In general, it is always important to keep in mind:

  • Document all the different methods employed, scripts and overall project details.
  • Prepare next improvements for the Cultural Diversity Observatory based on different applications or new types of data.
  • Find other ways to make the outcomes have a higher impact – disseminate across communities and the movement, e.g. in the strategy process.

Grantee reflection[edit]

This project aims at raising awareness on language gaps based on cultural context content. We have conceptualized the problem of cultural diversity as both a problem of representation (content that is not yet in Wikipedia) and of sharing (content that needs to be translated across languages). Finding all the possible ways to do it is a very exciting quest – and for a researcher, the natural tendency is to stick to data and work in this area in more depth. However, we believe that raising awareness and at the same time giving tools is the best way to improve Wikipedia. Bridging these two steps is our goal.

Some of the recommendations written for Strategy 2030 (WG Diversity) are tightly related to this project. And the opposite, the future of this project could be expanded to help many more types of diversity than cultural (e.g. gender, sexual orientation, etc.). Likewise, it would be important to raise awareness among editors so they make a more flexible interpretation of notability based on contextual data. For example, we believe that showing data on the gaps, and the average available sources for a type of content can be helpful to make more informed decisions.

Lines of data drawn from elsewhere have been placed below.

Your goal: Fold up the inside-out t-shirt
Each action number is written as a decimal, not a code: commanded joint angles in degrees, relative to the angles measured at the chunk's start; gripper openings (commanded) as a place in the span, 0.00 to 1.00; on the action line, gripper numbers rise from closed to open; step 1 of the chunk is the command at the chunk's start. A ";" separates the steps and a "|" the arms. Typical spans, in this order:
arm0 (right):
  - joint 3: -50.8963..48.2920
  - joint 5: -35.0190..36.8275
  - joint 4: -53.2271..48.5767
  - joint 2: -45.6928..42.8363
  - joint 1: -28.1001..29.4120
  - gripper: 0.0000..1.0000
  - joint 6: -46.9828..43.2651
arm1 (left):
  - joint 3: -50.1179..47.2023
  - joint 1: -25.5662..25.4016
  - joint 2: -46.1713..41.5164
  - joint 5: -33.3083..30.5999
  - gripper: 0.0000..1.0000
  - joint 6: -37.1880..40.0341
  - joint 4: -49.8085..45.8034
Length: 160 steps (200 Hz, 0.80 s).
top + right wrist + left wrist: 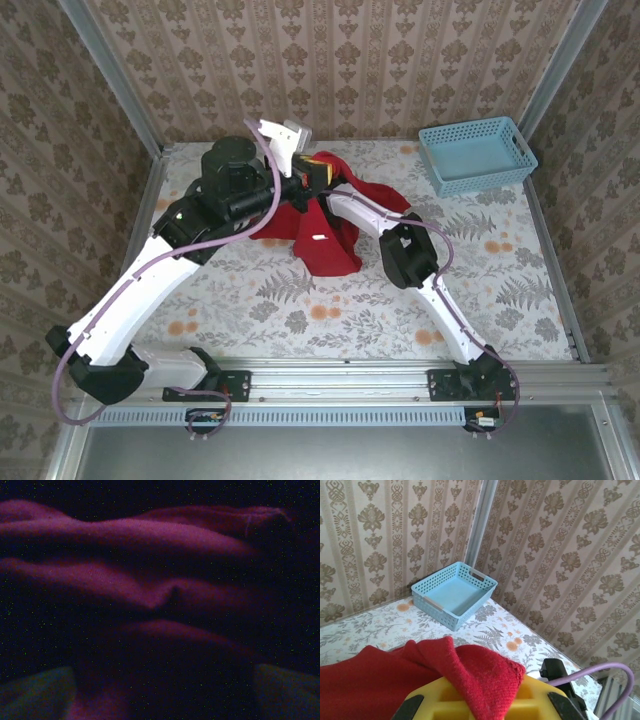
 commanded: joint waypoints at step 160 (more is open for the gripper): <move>-75.30 -3.56 62.17 -51.27 10.35 0.00 -12.57 | 4.41 32.97 22.85 -3.23 0.00 -6.81 -7.54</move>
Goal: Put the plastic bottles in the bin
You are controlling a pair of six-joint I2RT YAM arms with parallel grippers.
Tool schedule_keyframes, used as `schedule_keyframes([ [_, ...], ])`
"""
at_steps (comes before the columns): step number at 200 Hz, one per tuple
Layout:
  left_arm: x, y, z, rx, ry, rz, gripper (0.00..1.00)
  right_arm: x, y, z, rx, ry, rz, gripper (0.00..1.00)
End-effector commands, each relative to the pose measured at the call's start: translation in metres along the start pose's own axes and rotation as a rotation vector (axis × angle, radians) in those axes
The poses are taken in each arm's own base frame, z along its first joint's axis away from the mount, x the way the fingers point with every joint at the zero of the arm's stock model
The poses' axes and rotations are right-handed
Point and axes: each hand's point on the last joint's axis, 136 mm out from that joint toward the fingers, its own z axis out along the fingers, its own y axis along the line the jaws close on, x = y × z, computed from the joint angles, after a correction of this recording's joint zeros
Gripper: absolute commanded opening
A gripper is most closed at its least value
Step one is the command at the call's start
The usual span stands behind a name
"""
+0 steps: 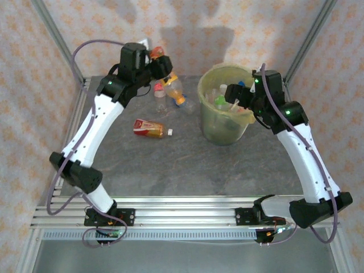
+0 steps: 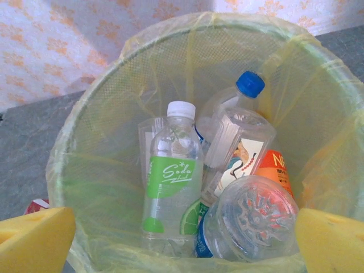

We believe the potential impact of this project is very big. The different challenges mentioned will probably remain as the big stoppers. It is important to be very aware of them and find viable solutions for the short-term, but at the same time to start thinking about future collaborations to overcome them. We do not want to miss the chance to be grateful to all the people who helped the project and offered their time to discuss or any kind of contribution - starting with collaborators mentioned in the page, but also WMF members. Looking forward to meeting you again and continue these conversations.